SUPPLIED DATA below:
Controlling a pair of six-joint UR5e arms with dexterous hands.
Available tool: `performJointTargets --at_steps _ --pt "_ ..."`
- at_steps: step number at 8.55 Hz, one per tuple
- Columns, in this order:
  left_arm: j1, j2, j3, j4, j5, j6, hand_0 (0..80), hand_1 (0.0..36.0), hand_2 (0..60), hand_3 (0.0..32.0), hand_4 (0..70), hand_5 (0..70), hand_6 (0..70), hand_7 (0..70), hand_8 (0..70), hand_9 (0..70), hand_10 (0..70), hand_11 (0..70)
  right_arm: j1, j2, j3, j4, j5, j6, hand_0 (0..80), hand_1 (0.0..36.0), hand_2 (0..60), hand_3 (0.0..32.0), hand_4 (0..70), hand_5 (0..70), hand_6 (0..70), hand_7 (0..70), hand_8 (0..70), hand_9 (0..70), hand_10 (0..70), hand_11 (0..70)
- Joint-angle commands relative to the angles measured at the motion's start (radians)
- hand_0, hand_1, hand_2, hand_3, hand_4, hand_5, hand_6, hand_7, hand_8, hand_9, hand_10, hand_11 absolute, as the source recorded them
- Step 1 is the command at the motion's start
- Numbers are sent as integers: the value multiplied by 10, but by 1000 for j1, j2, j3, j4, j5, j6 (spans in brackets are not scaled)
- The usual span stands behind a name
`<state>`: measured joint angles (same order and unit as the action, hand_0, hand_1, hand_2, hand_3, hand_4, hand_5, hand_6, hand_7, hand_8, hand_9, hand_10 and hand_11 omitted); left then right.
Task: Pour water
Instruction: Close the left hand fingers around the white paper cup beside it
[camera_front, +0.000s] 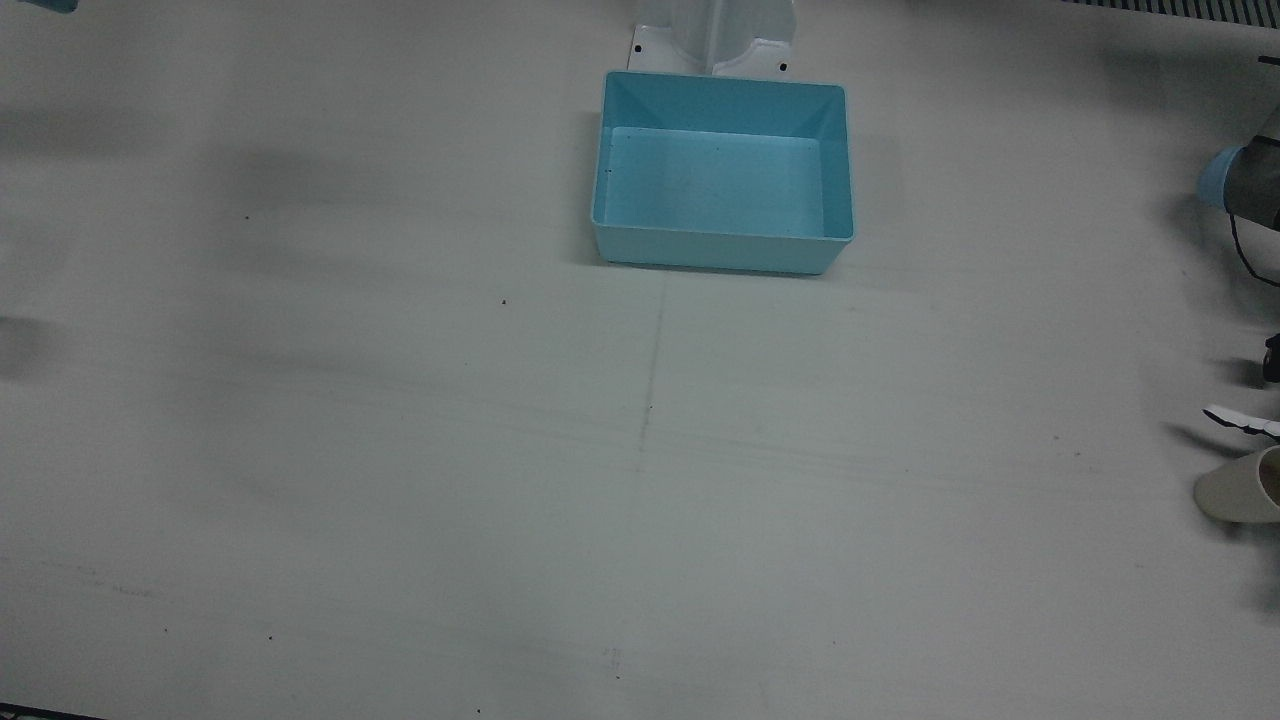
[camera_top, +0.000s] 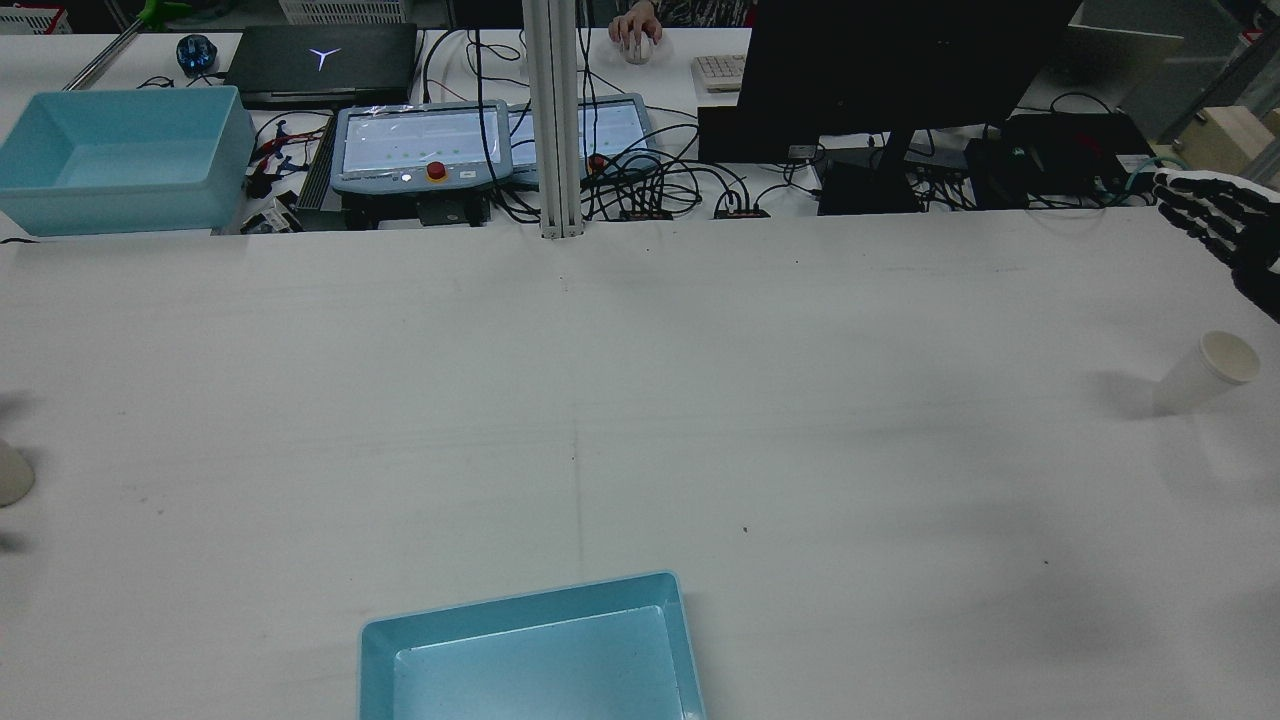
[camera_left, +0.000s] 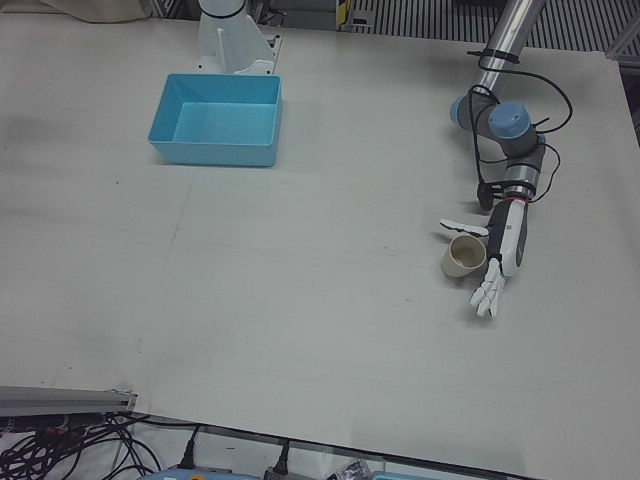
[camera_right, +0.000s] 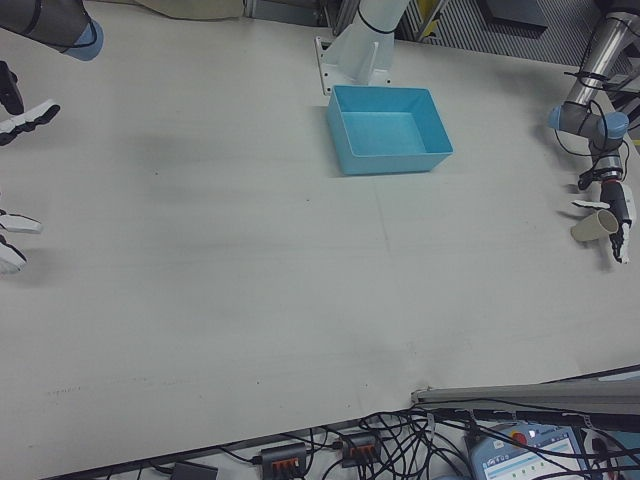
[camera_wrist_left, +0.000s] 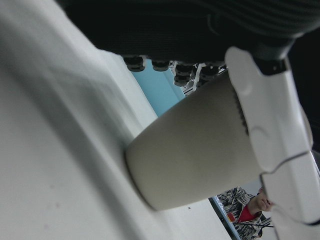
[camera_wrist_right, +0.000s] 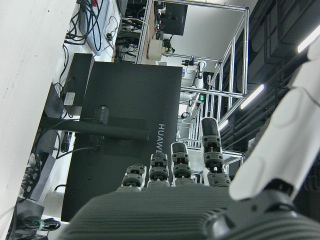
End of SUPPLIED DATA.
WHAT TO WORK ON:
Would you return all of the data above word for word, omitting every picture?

RESULT OF THE EXERCISE:
Controlling a pair of six-joint UR5e arms with dexterous hands.
Available tool: `performJointTargets --at_steps _ --pt "_ ..."`
- at_steps: step number at 8.55 Hz, one per tuple
- Columns, in this order:
  left_arm: j1, j2, j3, j4, j5, j6, hand_0 (0..80), hand_1 (0.0..36.0), hand_2 (0..60), hand_3 (0.0..32.0), hand_4 (0..70), hand_5 (0..70), hand_6 (0..70), hand_7 (0..70), hand_8 (0..70), hand_9 (0..70), hand_10 (0..70), hand_11 (0..70)
  right_arm: j1, j2, j3, j4, j5, j6, hand_0 (0..80), hand_1 (0.0..36.0), hand_2 (0..60), hand_3 (0.0..32.0), hand_4 (0..70), hand_5 (0..70), hand_6 (0..70), hand_7 (0..70), hand_8 (0..70), hand_9 (0..70), hand_10 (0..70), hand_11 (0..70)
- Joint-angle commands relative to the angles measured at the motion's start (radians)
- hand_0, hand_1, hand_2, hand_3, hand_4, hand_5, hand_6, hand_7, hand_8, hand_9, hand_10, hand_11 absolute, as the source recorded them
- Step 1 is the command at the motion's start
- Numbers are sent as integers: the value multiplied by 10, but by 1000 for j1, j2, j3, j4, j5, j6 (spans in brackets are not scaled)
- The usual span stands behind a name
`<state>`: measured joint angles (same order and unit as the action, hand_0, hand_1, hand_2, hand_3, hand_4, hand_5, hand_6, hand_7, hand_8, hand_9, hand_10 and hand_11 omitted); left then right.
Task: Pour water
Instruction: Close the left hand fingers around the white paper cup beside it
[camera_front, +0.000s] 
[camera_top, +0.000s] 
[camera_left, +0.000s] 
[camera_right, +0.000s] 
[camera_wrist_left, +0.000s] 
[camera_wrist_right, +0.000s] 

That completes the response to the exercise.